Kieler Stadtwerke nutzen Drohnen für effizientere Fernwärme-Kontrollen
Anett ZobelStadtwerke nutzen Drohnen, um Lecks im Fernwärmenetz zu finden - Kieler Stadtwerke nutzen Drohnen für effizientere Fernwärme-Kontrollen
Kieler Stadtwerke setzen Drohnen zur Überprüfung des Fernwärmenetzes ein
Die Stadtwerke Kiel werden in Kürze damit beginnen, ihr Fernwärmenetz mit Hilfe von Drohnen zu inspizieren. Die Befliegungen dienen der Erkennung von Wärmeverlusten und möglichen Lecks im 378 Kilometer langen Leitungsnetz der Stadt. Die Einsätze starten Anfang März und sollen an mehreren Abenden bis Ende des Monats stattfinden.
Die Drohnen fliegen in Höhen zwischen 90 und 120 Metern und richten ihre Wärmesensoren direkt nach unten. Diese erfassen zwar Oberflächentemperaturen, können jedoch nicht durch Fenster oder in Gebäude hineinblicken. Die Flüge finden jeweils zwischen 22 und 6 Uhr statt – Anwohner könnten während der Inspektionen ein leises Summen vernehmen.

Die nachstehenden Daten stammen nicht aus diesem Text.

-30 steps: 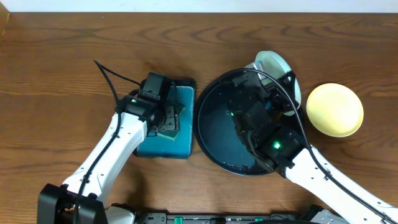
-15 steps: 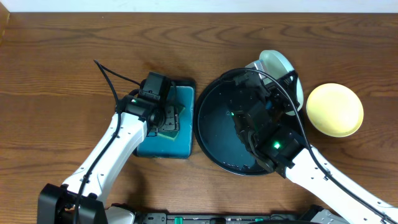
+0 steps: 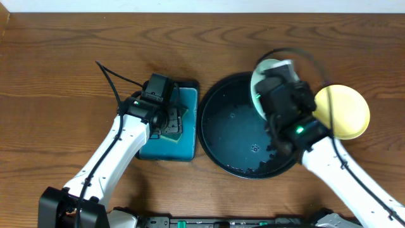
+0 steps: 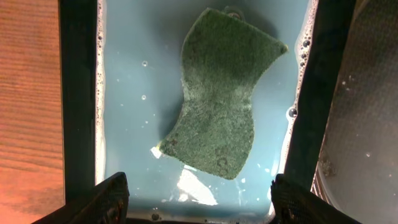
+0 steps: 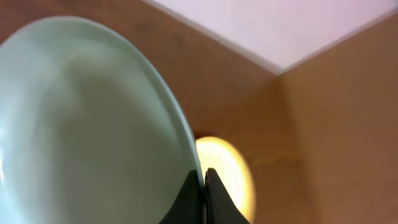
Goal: Clean dirty plates on tray and stack at the side
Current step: 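Set the white plate on the plate stack and release it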
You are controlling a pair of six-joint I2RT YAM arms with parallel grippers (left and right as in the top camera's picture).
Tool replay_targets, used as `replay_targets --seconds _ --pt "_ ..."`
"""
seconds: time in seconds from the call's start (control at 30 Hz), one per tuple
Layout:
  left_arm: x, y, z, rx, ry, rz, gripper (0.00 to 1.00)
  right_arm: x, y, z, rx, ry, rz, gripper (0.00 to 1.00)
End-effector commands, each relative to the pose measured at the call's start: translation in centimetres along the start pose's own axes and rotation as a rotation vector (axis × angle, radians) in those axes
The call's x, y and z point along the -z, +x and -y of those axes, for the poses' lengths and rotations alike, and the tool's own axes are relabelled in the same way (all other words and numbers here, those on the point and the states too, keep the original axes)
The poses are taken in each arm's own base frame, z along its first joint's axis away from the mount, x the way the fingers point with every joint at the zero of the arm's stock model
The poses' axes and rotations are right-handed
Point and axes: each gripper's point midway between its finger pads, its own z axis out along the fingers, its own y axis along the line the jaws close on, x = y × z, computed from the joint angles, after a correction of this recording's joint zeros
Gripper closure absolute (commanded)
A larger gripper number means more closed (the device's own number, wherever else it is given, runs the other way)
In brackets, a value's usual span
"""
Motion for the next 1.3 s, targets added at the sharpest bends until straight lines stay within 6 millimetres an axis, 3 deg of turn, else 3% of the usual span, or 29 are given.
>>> replay_targets --seconds 0.0,0.23,0.4,0.77,0.97,1.27 --pt "-0.5 0.4 -0.3 0.006 -0.013 -0.018 0.26 -2.7 2.1 -0.7 -0.362 -0.130 -0.135 0.99" --pt "-0.5 0.4 -0.3 0.006 -0.013 -0.018 0.26 -8.0 8.0 0.7 -0.681 -0.254 -0.420 0.99" --pt "-0.5 0.4 -0.3 0.006 -0.013 -0.018 0.26 -10.7 13.5 3.4 -0.956 -0.212 -0.624 0.99" --pt "-0.9 0.5 -0.3 0.005 -0.018 -0.031 0.26 -13.6 22.6 8.2 -1.239 -0.124 -0.833 0.99" --pt "-1.2 0.7 -0.4 0.005 -0.024 -0.044 0.26 -13.4 25.1 9.3 -1.289 -0.076 -0.890 0.61" --pt "-1.2 0.7 -0.4 0.005 -0.024 -0.044 0.26 -12.8 25.2 8.8 -1.298 -0.116 -0.920 0.41"
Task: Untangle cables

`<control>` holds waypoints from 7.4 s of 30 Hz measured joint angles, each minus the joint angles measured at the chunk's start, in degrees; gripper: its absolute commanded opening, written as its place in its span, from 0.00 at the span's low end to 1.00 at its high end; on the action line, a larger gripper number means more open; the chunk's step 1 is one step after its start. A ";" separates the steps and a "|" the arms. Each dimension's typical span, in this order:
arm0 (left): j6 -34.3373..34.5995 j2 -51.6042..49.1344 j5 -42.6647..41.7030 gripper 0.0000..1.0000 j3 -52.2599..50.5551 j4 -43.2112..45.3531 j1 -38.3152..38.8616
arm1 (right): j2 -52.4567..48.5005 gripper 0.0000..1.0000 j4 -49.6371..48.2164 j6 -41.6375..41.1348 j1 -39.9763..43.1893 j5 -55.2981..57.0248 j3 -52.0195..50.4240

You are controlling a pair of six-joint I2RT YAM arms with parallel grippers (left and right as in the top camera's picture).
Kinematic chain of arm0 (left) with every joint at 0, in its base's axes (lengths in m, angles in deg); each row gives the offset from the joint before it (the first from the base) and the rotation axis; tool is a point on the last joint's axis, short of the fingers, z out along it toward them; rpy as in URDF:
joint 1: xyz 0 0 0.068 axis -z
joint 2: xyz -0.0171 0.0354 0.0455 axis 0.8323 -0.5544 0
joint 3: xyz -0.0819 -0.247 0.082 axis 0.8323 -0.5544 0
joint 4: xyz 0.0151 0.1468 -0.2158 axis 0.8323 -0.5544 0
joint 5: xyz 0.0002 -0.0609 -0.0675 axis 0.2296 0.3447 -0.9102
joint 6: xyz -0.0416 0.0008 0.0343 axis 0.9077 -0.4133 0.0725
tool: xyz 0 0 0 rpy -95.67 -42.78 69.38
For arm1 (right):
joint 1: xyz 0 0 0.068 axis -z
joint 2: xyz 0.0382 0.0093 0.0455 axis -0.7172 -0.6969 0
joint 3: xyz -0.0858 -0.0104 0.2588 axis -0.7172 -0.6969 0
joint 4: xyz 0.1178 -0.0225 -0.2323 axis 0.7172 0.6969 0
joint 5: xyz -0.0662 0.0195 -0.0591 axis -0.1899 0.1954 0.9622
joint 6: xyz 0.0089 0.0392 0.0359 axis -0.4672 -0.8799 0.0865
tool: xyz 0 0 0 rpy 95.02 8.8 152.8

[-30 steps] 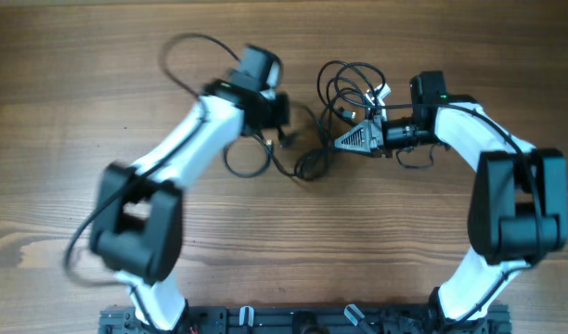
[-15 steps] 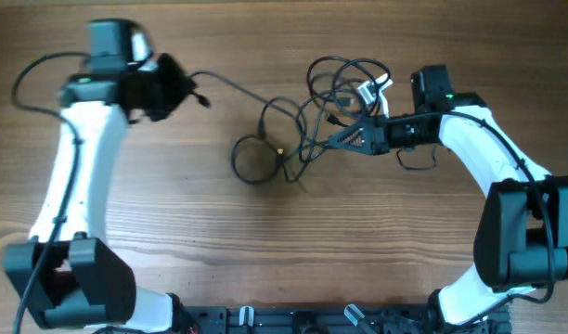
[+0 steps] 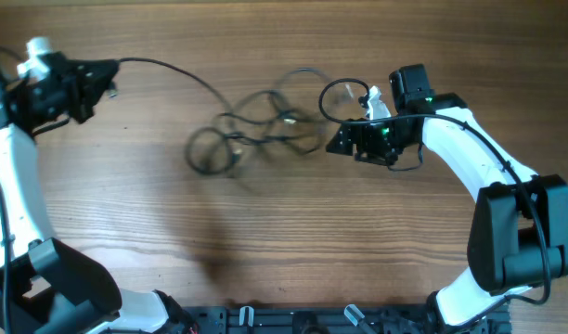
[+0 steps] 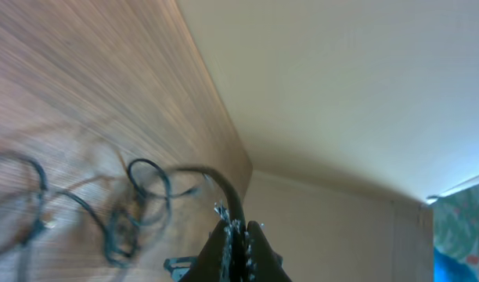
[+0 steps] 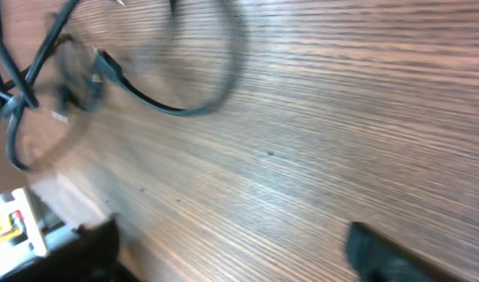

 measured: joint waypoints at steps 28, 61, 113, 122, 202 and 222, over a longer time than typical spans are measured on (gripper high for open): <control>-11.85 0.28 37.09 0.53 0.07 -21.40 12.52 | -0.28 0.92 -8.59 -8.09 -17.77 0.44 12.24; -27.15 -5.73 31.71 0.61 -17.51 -3.69 30.69 | -16.90 0.04 -40.87 -20.68 -21.31 -11.72 12.24; -22.69 -9.35 24.92 0.48 -16.04 -10.56 33.03 | -16.90 0.04 -42.18 -19.17 -14.56 -37.16 12.24; -22.47 -14.95 24.63 0.04 -15.98 -8.24 33.64 | -16.90 0.05 -40.09 -18.12 -14.53 -37.18 12.24; -14.71 2.75 39.91 0.72 -10.93 -11.50 21.84 | 10.32 0.72 -6.49 2.47 -15.74 -14.84 15.15; -12.61 0.28 20.76 0.04 2.99 -11.96 29.62 | -1.97 0.76 -0.15 0.92 -18.32 -11.15 15.10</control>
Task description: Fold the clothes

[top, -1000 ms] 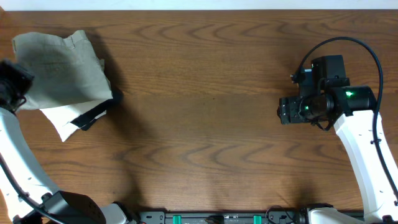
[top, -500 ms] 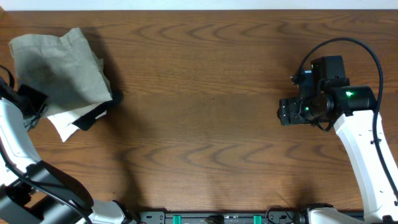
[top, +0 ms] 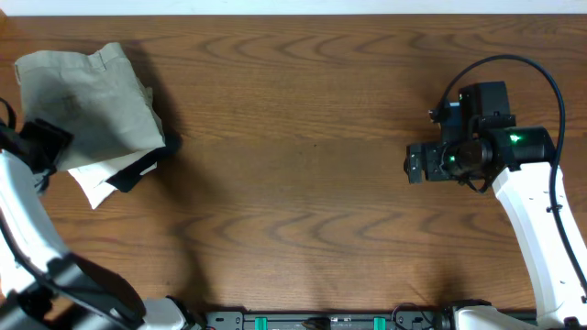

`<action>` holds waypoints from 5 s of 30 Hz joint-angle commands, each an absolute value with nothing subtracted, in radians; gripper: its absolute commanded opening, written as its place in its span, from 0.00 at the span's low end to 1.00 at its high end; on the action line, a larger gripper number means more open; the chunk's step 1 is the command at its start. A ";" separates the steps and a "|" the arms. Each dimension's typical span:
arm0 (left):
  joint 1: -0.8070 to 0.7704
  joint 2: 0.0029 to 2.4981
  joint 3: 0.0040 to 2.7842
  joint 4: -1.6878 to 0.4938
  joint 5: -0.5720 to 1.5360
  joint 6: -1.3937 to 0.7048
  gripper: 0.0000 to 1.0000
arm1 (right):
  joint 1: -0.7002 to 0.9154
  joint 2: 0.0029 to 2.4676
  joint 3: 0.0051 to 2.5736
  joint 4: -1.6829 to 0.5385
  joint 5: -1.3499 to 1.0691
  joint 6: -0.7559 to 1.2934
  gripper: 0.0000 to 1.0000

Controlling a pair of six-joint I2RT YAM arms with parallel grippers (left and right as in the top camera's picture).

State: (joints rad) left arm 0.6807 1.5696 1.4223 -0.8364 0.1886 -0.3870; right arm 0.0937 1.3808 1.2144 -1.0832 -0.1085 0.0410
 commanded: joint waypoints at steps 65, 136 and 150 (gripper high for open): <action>-0.046 0.852 0.929 -0.833 0.126 -0.019 0.98 | 0.053 0.457 0.725 -1.122 0.003 0.066 0.99; -0.046 0.862 0.929 -0.833 0.126 -0.019 0.98 | 0.079 0.005 0.006 -0.066 -0.107 -0.147 0.99; -0.046 0.862 0.929 -0.833 0.126 -0.019 0.98 | 0.079 0.005 0.006 -0.064 -0.106 -0.147 0.99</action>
State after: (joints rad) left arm -0.0425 0.8619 0.9253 -0.8318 0.1303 -0.0254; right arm 0.0696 0.0116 0.0101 -0.0631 -0.1120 -0.1398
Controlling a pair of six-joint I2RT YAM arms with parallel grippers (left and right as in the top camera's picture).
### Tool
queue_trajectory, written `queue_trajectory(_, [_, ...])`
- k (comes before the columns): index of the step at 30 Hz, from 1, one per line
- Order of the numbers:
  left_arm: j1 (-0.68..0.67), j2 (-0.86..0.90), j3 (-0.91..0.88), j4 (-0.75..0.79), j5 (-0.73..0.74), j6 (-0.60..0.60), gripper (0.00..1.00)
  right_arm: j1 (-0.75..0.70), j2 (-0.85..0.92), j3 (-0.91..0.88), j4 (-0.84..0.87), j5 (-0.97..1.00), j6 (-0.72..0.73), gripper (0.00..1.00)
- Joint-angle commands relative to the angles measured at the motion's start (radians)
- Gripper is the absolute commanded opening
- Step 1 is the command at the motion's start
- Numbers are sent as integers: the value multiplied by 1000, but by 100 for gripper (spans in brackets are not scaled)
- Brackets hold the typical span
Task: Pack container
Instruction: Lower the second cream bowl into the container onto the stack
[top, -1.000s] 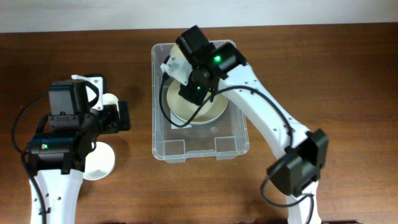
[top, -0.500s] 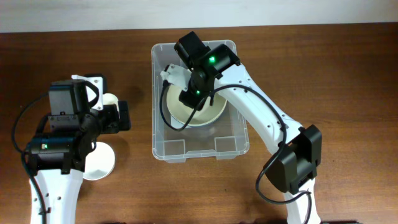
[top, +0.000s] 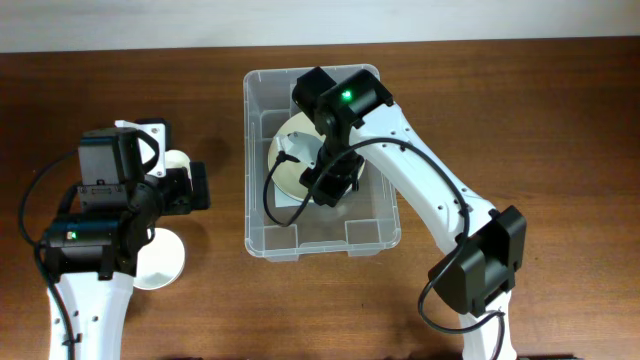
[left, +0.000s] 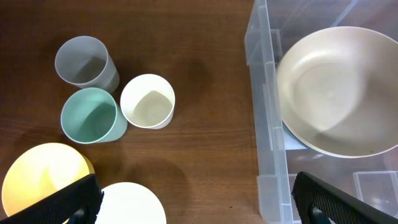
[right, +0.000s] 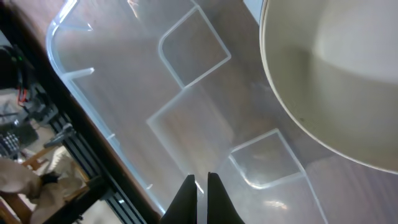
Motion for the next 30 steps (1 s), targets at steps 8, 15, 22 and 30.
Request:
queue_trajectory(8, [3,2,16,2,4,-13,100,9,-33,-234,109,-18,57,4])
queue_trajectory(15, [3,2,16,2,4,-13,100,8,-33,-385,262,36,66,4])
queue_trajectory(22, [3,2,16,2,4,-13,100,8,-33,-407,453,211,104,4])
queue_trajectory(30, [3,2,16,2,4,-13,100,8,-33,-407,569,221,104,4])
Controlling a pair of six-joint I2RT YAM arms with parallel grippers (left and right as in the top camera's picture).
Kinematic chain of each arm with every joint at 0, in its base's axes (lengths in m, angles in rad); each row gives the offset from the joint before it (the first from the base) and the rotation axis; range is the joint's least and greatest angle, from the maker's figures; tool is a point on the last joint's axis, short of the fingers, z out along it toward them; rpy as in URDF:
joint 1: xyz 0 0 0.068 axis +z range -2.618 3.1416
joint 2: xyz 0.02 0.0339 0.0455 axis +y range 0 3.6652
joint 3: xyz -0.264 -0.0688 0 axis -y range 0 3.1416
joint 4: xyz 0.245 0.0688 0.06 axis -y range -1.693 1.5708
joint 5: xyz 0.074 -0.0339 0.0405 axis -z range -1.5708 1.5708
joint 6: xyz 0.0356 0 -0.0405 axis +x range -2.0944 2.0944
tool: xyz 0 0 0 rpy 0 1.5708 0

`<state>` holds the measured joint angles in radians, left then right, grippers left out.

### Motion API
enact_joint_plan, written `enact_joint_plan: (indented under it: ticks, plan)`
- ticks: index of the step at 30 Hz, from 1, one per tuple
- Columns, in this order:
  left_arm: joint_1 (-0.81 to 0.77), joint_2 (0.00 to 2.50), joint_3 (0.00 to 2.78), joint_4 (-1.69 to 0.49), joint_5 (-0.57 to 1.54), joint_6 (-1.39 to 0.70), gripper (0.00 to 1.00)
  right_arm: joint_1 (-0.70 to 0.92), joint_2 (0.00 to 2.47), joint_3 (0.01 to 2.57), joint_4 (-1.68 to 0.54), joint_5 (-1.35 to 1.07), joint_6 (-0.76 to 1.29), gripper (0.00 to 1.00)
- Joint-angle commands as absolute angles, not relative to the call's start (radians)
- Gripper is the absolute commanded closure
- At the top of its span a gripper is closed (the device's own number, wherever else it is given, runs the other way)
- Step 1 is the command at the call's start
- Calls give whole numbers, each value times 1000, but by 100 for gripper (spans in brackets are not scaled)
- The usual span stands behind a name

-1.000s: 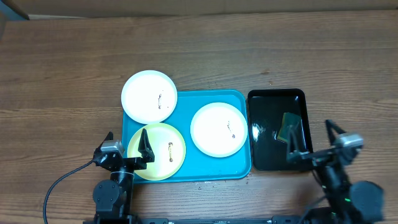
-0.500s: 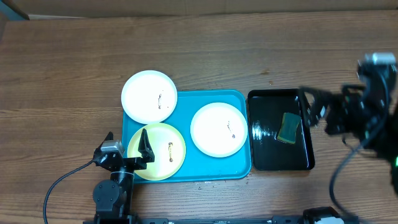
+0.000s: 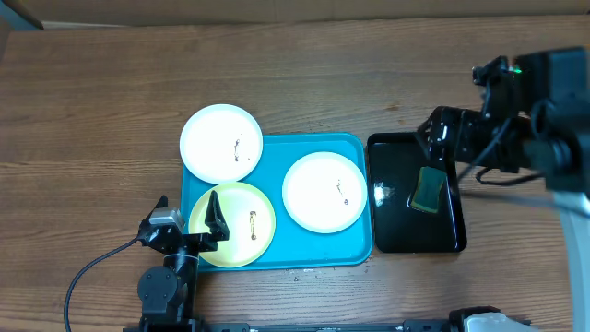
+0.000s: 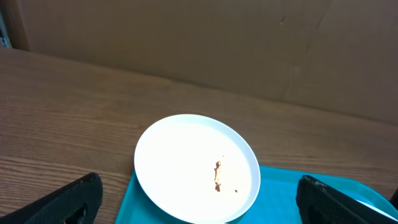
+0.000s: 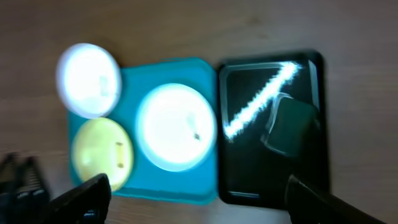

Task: Clean dirty plates on tray and stack at the side
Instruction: 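Raise the right arm over the black tray toward the sponge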

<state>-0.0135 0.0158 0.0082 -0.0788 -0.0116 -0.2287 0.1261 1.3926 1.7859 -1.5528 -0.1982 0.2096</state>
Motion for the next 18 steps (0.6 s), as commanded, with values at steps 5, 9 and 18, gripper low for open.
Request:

Zur Sicherheit sind die Drohnen mit Fallschirmsystemen ausgestattet, die im Notfall einen kontrollierten Sinkflug ermöglichen. Sollte eine Drohne unerwartet landen müssen, ertönt ein Alarm, um Personen in der Nähe zu warnen. Ziel der Aktion ist es, Schwachstellen im Wärmenetz zu identifizieren, um Reparaturen gezielter und effizienter durchführen zu können.
Innerhalb von vier bis fünf Nächten soll das gesamte 364 Kilometer lange Leitungsnetz überprüft werden. Mithilfe der Wärmebildkameras will das Unternehmen Bereiche mit Wärmeverlusten lokalisieren und gezielt Maßnahmen zur Effizienzsteigerung einleiten.
Die Drohnenbefliegungen liefern detaillierte Daten zum Zustand des Kieler Fernwärmenetzes. Die Ergebnisse helfen der Stadt, Wartungsarbeiten priorisiert durchzuführen und Energieverschwendung zu reduzieren. Das Projekt soll bis Ende März abgeschlossen sein.